Whatever the data contains, copy all of it exactly.
Start of GIVEN INFORMATION
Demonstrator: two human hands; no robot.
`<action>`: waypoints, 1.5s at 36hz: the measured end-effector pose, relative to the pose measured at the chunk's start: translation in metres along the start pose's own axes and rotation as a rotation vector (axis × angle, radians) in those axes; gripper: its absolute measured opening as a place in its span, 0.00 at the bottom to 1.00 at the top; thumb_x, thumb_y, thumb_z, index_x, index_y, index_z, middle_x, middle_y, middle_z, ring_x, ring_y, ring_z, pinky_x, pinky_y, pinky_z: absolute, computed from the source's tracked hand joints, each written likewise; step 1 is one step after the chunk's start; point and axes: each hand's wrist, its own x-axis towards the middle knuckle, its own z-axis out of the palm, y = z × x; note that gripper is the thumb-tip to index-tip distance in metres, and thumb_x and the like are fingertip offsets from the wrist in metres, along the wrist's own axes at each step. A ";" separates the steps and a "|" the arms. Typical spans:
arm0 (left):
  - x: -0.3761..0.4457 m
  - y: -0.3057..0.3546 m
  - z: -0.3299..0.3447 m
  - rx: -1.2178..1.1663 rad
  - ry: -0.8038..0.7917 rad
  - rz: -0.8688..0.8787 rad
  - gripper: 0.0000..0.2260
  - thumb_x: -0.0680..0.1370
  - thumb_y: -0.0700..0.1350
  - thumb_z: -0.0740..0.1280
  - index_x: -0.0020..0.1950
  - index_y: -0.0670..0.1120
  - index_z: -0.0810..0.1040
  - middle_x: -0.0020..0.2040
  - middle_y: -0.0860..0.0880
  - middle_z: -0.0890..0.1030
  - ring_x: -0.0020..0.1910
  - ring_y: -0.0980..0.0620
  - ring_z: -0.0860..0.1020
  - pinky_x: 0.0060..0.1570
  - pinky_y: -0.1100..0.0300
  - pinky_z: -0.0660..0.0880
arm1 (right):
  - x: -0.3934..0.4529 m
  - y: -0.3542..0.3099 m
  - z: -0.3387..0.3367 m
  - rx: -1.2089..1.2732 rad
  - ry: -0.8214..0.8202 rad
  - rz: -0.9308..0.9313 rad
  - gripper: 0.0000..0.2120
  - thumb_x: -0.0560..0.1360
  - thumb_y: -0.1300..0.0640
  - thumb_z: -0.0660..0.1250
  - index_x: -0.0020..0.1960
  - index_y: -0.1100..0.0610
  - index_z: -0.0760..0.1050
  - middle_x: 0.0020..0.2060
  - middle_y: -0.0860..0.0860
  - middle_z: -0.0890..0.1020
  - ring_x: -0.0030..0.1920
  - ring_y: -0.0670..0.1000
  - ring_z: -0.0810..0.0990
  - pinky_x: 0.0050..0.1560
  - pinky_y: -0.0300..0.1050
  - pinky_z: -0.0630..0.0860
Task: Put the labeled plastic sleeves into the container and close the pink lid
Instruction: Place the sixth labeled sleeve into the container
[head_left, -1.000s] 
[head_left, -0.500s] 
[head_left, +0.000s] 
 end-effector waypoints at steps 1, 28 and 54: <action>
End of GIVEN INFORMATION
*RESPONSE TO THIS EXERCISE*:
Demonstrator: two human hands; no robot.
`<action>`: waypoints, 1.5s at 36hz: the measured end-effector pose, relative to the pose measured at the chunk's start: translation in metres along the start pose's own axes and rotation as a rotation vector (axis × angle, radians) in those axes; gripper: its absolute measured opening as a place in its span, 0.00 at the bottom to 1.00 at the top; thumb_x, thumb_y, thumb_z, index_x, index_y, index_z, middle_x, middle_y, middle_z, ring_x, ring_y, ring_z, pinky_x, pinky_y, pinky_z: absolute, computed from the source's tracked hand joints, each written likewise; step 1 is one step after the chunk's start; point and axes: each hand's wrist, its own x-axis towards the middle knuckle, its own z-axis out of the palm, y = z × x; note that gripper is the thumb-tip to index-tip distance in metres, and thumb_x and the like are fingertip offsets from the wrist in metres, along the wrist's own axes at each step. A ";" separates the steps and a "|" the arms. Typical spans:
arm0 (left):
  - x: -0.3761..0.4457 m
  - y: -0.3057..0.3546 m
  - z: -0.3299..0.3447 m
  - rx: -1.2178..1.1663 rad
  - ry: -0.8038..0.7917 rad
  - rz: -0.8688..0.8787 rad
  - gripper: 0.0000..0.2260
  - thumb_x: -0.0680..0.1370
  - thumb_y: -0.0700..0.1350
  - thumb_z: -0.0740..0.1280
  - index_x: -0.0020..0.1950
  - index_y: -0.0670..0.1120
  - index_z: -0.0810..0.1040
  - middle_x: -0.0020..0.2040
  - middle_y: -0.0860..0.0880
  - middle_z: -0.0890..0.1030
  - ring_x: -0.0020..0.1910
  - ring_y: -0.0980..0.0620
  - ring_z: -0.0860..0.1020
  - pinky_x: 0.0060..0.1570
  - pinky_y: -0.1100..0.0300
  - pinky_z: -0.0660..0.0880
arm1 (right):
  - x: -0.3934..0.4529 m
  - y: -0.3542..0.3099 m
  - z: -0.3387..0.3367 m
  - rx: -1.2089..1.2732 rad
  - ry: -0.8214..0.8202 rad
  - rz: -0.9308..0.9313 rad
  - gripper: 0.0000..0.2120
  - thumb_x: -0.0560..0.1360
  - thumb_y: -0.1300..0.0640
  - thumb_z: -0.0660..0.1250
  - index_x: -0.0020..0.1960
  - index_y: -0.1100..0.0610
  - index_z: -0.0760..0.1050
  - middle_x: 0.0020..0.2060
  - middle_y: -0.0860..0.0860
  - middle_z: -0.0890..0.1020
  - ring_x: -0.0030..0.1920
  - ring_y: -0.0670..0.1000
  - ring_z: -0.0810..0.0990
  - pinky_x: 0.0050..0.1560
  - pinky_y: -0.0300..0.1050
  - pinky_z: -0.0630..0.0860
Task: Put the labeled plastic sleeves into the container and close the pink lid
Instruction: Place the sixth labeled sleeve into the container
[head_left, -1.000s] 
[head_left, -0.500s] 
[head_left, +0.000s] 
 end-effector waypoints at steps 1, 28 and 54: <action>

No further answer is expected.